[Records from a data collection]
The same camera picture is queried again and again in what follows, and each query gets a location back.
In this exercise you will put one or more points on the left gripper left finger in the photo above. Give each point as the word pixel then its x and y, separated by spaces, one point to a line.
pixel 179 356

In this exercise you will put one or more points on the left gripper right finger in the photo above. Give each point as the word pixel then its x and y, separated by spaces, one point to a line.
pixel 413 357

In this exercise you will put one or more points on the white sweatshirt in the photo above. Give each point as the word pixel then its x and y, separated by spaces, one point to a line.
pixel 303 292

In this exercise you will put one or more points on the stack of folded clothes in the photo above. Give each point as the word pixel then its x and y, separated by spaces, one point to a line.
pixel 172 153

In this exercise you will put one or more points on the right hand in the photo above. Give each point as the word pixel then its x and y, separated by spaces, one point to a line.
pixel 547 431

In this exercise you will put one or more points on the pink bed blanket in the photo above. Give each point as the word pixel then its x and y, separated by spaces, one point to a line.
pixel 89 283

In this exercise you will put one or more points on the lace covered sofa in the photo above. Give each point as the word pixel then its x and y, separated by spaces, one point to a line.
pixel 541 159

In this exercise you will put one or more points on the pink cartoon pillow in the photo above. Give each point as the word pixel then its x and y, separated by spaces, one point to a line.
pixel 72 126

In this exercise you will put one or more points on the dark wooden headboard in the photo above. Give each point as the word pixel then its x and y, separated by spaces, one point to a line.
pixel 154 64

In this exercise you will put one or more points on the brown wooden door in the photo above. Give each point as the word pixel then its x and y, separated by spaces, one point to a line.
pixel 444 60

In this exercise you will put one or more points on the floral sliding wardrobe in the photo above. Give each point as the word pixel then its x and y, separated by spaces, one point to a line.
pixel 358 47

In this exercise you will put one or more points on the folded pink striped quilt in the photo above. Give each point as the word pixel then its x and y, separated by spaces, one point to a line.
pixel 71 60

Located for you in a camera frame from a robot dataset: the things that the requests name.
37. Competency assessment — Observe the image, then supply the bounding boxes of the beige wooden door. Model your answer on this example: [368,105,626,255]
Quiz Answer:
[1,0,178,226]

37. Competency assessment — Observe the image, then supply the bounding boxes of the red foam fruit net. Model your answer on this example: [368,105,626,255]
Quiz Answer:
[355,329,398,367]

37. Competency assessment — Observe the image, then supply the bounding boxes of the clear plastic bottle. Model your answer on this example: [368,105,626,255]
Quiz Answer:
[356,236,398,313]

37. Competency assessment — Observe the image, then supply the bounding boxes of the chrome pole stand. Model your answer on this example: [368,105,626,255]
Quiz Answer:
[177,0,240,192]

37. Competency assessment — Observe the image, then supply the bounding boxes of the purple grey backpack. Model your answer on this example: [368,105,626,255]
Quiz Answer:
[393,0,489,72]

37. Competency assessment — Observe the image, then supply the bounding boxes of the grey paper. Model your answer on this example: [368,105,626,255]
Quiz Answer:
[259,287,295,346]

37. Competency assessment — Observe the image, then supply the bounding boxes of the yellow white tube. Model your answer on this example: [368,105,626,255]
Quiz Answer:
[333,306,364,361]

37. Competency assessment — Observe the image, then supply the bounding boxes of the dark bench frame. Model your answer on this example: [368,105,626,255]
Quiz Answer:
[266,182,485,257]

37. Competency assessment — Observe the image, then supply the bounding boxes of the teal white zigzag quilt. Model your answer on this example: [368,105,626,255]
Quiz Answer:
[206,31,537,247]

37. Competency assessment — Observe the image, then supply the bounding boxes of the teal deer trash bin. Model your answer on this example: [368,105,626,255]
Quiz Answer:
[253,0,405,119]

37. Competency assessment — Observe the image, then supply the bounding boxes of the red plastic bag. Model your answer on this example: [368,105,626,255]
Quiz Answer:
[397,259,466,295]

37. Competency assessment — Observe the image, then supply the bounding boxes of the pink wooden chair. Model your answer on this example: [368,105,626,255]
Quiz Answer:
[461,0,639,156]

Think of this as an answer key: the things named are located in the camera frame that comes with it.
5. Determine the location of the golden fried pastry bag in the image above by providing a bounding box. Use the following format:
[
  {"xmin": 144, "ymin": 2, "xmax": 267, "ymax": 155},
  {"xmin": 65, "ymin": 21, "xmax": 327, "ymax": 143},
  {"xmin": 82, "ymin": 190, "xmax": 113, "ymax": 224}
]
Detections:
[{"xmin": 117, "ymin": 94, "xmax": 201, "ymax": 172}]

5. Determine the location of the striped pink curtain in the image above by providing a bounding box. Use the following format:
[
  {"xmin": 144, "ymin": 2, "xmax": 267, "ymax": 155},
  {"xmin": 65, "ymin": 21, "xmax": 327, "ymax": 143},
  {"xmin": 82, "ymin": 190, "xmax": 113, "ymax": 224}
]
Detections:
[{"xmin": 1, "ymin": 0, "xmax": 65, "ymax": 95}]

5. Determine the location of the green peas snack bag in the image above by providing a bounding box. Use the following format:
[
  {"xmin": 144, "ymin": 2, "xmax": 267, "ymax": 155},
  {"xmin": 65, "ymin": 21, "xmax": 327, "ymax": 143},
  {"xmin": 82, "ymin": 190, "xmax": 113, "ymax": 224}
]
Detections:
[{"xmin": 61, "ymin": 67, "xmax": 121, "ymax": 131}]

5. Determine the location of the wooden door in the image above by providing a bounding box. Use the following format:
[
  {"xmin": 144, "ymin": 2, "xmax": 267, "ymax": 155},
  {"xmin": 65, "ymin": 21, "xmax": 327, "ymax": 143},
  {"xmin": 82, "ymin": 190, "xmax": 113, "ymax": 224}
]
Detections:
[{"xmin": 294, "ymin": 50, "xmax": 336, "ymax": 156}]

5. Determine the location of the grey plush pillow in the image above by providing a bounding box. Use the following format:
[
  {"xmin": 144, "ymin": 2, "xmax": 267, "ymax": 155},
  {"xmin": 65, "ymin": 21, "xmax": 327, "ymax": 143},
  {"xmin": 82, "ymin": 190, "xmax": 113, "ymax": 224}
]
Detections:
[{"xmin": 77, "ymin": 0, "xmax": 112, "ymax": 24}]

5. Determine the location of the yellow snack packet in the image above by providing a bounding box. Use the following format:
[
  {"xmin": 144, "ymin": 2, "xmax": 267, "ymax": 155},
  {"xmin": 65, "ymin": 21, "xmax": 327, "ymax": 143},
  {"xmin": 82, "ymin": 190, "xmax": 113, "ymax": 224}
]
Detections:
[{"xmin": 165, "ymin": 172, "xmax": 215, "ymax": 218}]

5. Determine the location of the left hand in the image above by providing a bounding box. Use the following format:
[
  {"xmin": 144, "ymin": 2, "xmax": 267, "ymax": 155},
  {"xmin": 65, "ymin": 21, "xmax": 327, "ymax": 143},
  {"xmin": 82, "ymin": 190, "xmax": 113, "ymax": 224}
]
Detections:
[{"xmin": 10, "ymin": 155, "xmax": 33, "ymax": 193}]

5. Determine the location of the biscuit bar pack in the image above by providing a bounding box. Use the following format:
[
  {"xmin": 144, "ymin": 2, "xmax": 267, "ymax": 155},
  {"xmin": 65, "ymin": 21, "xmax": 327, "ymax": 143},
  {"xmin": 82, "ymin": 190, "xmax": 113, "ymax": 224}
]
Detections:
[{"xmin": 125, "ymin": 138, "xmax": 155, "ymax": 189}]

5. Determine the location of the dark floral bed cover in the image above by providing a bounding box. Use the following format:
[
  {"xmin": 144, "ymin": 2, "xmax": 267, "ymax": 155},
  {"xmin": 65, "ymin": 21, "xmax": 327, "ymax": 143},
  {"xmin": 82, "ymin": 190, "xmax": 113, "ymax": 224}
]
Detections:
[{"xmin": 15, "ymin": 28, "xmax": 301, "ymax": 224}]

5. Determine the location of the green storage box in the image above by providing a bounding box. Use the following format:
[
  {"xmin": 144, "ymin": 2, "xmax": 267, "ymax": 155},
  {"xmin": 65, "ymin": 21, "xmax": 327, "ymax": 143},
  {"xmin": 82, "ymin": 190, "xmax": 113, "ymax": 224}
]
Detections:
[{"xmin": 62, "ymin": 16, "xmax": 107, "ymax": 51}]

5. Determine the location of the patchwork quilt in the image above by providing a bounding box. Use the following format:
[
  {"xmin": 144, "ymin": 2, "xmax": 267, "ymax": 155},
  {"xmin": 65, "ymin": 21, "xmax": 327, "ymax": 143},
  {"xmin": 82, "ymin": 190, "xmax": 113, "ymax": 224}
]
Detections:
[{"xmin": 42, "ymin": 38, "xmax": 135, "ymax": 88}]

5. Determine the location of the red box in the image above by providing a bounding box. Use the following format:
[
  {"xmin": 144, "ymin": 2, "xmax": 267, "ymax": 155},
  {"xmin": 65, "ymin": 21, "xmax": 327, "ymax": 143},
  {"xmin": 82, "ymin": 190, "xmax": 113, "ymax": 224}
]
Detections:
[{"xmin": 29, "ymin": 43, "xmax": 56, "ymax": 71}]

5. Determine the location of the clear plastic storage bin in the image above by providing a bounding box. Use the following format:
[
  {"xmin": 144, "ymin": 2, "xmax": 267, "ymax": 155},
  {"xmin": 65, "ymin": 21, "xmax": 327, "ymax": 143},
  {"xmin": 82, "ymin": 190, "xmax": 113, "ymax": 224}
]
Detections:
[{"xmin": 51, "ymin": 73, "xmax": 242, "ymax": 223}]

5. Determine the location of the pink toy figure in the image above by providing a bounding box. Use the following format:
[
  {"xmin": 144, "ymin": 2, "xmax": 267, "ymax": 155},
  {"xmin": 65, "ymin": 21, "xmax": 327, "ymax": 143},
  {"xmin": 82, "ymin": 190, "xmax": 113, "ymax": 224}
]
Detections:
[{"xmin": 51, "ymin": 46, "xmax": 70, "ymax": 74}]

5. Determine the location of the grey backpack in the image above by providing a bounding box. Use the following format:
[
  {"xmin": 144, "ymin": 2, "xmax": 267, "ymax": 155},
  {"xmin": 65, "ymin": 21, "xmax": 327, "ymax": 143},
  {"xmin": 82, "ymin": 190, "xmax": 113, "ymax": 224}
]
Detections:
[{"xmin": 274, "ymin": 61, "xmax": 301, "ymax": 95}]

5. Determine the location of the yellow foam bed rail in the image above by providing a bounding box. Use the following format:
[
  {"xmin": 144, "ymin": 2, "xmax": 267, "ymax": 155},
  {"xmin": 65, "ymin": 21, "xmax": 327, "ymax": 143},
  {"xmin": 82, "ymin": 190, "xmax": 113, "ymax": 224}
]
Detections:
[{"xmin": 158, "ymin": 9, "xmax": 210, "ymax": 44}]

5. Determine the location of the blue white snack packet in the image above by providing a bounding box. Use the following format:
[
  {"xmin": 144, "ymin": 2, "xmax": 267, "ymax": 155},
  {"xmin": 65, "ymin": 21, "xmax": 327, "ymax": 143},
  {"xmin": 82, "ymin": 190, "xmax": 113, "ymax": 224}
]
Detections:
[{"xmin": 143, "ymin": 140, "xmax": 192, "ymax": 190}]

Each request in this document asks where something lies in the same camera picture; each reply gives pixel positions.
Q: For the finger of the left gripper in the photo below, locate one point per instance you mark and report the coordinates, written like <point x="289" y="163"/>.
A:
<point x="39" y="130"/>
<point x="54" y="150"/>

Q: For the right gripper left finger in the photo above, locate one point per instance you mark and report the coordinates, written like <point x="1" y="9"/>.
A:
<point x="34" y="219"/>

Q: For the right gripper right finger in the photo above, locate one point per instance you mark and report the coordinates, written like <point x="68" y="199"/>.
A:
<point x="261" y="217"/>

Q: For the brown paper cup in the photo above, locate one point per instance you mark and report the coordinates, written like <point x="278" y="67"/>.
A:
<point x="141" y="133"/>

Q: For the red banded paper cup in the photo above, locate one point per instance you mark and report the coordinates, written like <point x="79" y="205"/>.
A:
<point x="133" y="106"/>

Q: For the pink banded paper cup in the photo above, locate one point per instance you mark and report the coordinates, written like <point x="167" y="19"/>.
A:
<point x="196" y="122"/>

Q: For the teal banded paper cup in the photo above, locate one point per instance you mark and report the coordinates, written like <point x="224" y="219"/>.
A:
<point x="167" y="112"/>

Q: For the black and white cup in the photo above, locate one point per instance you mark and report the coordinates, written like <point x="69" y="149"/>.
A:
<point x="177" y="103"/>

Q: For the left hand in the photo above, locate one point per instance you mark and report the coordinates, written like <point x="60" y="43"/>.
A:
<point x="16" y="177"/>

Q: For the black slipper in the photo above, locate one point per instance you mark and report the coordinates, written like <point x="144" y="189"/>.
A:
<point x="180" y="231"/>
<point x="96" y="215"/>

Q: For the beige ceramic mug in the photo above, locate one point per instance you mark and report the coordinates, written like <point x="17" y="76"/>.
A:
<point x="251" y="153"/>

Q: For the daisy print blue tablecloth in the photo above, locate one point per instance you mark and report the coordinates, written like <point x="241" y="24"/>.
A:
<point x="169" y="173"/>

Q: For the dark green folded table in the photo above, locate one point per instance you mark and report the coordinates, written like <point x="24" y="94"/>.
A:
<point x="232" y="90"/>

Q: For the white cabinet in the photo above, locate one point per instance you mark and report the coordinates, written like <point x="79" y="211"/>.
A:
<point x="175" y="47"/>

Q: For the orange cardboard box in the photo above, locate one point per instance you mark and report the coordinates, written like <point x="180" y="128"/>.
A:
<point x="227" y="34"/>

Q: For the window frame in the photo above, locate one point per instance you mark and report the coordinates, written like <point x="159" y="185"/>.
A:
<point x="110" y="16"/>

:: Exercise objective ::
Reproduce each line of the data containing the word "that".

:: Solution to this task ::
Located for you in a camera frame from a robot dataset: the things that the requests name.
Think of this as an answer key: the things named are located in the camera frame that comes with it.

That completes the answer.